TASK DIRECTIONS |
Go through the listing and copy each line with the string "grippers".

DATA |

────

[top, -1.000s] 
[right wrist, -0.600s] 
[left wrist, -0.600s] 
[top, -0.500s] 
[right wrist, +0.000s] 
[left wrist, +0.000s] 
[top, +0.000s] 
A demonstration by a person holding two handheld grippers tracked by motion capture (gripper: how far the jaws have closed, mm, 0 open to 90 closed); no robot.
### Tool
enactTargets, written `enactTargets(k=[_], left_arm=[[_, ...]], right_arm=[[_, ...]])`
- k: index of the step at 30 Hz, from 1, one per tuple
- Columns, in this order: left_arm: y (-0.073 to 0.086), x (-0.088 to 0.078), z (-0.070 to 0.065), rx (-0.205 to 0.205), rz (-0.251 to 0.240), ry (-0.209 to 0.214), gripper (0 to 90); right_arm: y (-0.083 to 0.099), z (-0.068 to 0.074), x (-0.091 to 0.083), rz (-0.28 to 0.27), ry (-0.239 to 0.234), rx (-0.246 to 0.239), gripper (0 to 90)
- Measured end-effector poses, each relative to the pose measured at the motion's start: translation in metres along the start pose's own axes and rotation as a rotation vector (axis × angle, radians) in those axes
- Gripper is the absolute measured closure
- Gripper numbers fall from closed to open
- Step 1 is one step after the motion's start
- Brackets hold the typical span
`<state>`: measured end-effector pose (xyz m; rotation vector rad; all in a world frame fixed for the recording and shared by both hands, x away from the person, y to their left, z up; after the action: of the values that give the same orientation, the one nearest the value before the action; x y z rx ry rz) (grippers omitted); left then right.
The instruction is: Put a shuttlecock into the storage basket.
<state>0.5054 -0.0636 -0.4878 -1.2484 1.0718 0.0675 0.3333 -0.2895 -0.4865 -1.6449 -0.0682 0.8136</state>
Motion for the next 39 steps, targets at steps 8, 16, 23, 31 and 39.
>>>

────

PROBLEM SOLUTION |
A demonstration by a person holding two handheld grippers tracked by motion capture (gripper: how far the jaws have closed, mm, 0 open to 90 closed); no robot.
`<state>`: measured end-effector pose (xyz m; rotation vector rad; all in a world frame fixed for the recording and shared by both hands, x away from the person, y to their left, z up; after the action: of the values that give the same orientation, the one nearest the value before the action; x y z rx ry rz) (grippers omitted); left then right.

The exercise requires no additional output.